We cover $P^n$ with affine patches $Spec B$ (say $D(x_i)$), where $X \cap Spec B = X' = V(g_0,\ldots, g_m)$ - I mean in particular that $f_i$ pulls back to $g_i$.

Next we prove / recall that on these patches, $Bl_{X'} Spec B = Spec B \times Proj[Y_0, \ldots, Y_m] / (Y_i g_j = Y_j g_i)$:

In 22.3.1 in Ravi Vakil's notes, it is shown that $Bl_{V(x_1, \ldots, x_n)} spec \mathbb{Z} [x_1,\ldots, x_n]$ is the locus in $spec \mathbb{Z} [x_1, \ldots, x_n] \times Proj \mathbb{Z} [X_1, \ldots, X_n]$ cut out by $x_i X_j - x_j X_i = 0$.

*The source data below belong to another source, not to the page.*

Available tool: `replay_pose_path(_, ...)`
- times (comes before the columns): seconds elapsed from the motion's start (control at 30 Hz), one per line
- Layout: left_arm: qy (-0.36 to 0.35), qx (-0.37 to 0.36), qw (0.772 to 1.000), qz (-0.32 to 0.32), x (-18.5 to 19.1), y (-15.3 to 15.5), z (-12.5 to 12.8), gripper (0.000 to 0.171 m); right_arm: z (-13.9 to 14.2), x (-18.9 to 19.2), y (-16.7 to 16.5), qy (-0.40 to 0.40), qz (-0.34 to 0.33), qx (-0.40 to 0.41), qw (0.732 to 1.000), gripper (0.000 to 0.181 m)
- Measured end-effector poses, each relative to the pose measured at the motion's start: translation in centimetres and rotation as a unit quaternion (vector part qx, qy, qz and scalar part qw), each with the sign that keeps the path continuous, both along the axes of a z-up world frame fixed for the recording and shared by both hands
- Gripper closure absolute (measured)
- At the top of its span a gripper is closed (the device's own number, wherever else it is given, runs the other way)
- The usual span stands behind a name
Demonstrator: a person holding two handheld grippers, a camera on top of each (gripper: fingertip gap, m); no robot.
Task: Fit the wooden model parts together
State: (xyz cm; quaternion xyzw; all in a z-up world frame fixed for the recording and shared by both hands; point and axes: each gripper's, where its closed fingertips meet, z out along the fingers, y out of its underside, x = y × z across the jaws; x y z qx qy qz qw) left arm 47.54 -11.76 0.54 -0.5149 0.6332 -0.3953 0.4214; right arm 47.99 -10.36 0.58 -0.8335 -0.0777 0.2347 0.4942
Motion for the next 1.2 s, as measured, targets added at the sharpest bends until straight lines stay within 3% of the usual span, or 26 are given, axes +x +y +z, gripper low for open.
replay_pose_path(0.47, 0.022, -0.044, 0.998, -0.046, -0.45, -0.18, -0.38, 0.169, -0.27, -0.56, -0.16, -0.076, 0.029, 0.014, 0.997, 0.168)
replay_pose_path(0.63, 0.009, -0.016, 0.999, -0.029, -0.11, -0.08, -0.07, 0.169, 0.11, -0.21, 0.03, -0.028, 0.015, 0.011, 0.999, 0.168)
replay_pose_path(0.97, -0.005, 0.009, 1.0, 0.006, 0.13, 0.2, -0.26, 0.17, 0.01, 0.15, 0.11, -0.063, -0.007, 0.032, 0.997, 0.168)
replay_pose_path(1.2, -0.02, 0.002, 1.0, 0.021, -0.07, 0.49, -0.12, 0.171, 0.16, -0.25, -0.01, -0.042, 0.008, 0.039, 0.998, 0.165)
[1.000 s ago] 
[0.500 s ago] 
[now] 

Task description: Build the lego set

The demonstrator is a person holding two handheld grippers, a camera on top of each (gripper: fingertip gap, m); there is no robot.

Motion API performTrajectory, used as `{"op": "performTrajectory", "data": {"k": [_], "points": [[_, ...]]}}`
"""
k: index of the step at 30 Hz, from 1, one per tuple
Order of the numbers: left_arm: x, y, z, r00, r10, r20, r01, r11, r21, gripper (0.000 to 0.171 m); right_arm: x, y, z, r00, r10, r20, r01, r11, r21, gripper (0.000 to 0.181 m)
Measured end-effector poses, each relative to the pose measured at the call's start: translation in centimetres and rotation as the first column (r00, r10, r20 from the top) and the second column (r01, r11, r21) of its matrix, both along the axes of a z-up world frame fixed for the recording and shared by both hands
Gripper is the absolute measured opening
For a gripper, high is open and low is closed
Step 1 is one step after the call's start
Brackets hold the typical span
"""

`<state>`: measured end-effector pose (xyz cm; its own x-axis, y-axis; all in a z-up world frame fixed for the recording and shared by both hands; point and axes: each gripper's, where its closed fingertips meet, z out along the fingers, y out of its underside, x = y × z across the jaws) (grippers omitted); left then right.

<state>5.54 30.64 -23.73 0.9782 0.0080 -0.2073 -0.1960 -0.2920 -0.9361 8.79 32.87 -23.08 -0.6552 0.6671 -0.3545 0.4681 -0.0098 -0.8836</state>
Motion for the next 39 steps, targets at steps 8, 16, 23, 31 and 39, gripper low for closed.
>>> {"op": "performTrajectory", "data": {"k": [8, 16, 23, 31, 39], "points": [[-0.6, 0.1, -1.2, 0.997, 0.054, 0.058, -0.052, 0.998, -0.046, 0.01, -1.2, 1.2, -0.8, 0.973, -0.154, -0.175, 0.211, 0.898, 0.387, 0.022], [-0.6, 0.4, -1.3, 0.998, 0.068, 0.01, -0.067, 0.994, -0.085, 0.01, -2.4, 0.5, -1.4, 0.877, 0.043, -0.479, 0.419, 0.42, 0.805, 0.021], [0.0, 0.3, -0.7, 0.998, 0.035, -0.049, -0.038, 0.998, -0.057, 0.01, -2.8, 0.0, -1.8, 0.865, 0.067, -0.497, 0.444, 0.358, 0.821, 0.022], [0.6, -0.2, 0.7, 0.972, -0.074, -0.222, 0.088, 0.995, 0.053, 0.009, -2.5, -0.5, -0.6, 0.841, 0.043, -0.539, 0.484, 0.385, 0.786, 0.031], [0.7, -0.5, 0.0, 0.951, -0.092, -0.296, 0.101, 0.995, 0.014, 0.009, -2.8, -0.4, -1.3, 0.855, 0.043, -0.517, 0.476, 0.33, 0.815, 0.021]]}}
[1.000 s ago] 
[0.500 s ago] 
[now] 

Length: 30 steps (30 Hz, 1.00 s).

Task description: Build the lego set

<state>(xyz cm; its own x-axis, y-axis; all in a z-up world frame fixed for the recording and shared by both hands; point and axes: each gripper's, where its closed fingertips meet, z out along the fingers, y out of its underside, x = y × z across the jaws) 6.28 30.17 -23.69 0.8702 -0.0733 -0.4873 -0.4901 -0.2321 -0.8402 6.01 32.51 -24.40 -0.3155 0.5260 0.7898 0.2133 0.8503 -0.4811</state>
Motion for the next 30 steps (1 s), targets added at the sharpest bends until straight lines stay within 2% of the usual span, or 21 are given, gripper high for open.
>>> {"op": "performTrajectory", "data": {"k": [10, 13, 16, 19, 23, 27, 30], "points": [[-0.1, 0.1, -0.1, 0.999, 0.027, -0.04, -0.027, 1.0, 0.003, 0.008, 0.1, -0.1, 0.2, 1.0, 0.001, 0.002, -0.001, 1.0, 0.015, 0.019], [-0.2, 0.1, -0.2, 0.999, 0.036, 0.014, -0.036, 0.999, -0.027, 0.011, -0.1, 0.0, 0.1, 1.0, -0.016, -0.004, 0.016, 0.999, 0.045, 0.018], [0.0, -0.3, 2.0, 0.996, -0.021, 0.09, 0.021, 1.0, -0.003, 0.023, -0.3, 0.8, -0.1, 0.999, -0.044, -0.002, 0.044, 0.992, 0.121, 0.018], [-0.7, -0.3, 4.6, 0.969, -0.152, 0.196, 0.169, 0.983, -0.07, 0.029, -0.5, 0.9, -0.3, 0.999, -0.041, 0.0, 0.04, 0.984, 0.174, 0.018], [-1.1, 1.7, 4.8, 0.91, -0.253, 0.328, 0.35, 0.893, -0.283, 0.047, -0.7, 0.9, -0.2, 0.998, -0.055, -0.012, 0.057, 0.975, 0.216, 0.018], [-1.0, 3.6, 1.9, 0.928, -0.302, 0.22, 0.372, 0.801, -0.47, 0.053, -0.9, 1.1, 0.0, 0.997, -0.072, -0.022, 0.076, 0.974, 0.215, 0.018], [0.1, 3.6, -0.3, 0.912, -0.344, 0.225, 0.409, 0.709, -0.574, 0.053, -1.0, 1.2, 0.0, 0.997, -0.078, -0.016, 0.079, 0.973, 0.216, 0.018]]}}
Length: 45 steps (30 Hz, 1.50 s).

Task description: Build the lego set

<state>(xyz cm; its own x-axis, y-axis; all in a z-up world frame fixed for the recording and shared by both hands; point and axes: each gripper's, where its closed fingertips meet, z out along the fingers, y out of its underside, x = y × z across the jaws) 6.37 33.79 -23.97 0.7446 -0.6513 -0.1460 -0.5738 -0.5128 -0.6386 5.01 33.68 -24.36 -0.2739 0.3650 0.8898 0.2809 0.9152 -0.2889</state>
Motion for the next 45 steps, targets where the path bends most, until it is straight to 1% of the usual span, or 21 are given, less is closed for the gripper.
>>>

Consider a map $\mathbb{Z} [e_1, \ldots, e_m] \to B$, sending $e_i$ to $g_i$, so that $X' = V(g_i)$ is the scheme theoretic pullback of the origin. Thus we know that $Bl_{X'} Spec B = Spec B \times Proj[Y_0, \ldots, Y_m] / (Y_i g_j = Y_j g_i)$, by what is called the blow-up closure lemma in Ravi Vakil's notes.

Because of naturality of the blow up, since we showed that $Bl_X P^n \to P^n$ pulls back $Spec B \times Proj[Y_0, \ldots, Y_m] / (Y_i g_j = Y_j g_i) \to Spec B$ on the patch $Spec B \to P^n$, and since we know that $P^n \times Proj[Y_0, \ldots, Y_m] / (Y_i f_j = Y_j f_i) \to P^n$ pulls back to the same (literally the same scheme over the same base, with the same map, so descent condition on overlaps is automatic I hope / think), we can patch together an isomorphism from the blow up to $V(f_i Y_j - f_j Y_i | i,j = 0 \ldots m) \subset P^n \times P^m$.

Proof Claim 2:

Let $Y = V(g_{ij})$.

a) First note that the $g_{ij}$ are bihomogeneous of bi-degree $(k,1)$ and hence in particular are global sections of $O(k) \boxtimes O(1)$. Thus they define a subscheme $V(g_{ij}) = Y$.

We pass to the affine patch of the form $D(f_i) \times A^m$ defined by setting $y_i \not = 0$. On this patch, our function is regular and takes the form $\phi_i = (f_0 / f_i, \ldots , f_i / f_i = 1, \ldots, f_m / f_i)$. The equations $g_{ij}= y_i f_j - y_j f_i = 0$ can be rewritten $\frac{y_j}{y_i} = \frac{f_j}{f_i}$. Thus they cut out the image of $\phi_i$ in $D(f_i) \times A^m$.

Note that $\cup D(f_i) = U \subset P^n$, hence we have shown that $im(\phi) = \Gamma_{\phi} \cap (U \times P^m = V(g_{ij}) \cap (U \times P^m)$. This implies that $Y \supset \Gamma_{\phi}$, since the latter is the closure of this set.

b) Since we know that $Y = Bl_X P^n$, we know that $Y$ is dimension n and integral (if we blow up an integral scheme, it's still integral - except for a very stupid case, which is when we blow up $Z$ at $Z$... the empty set isn't irreducible right??). Thus $Y = X$, since if we have a containment of two integral schemes of the same dimension, they are equal.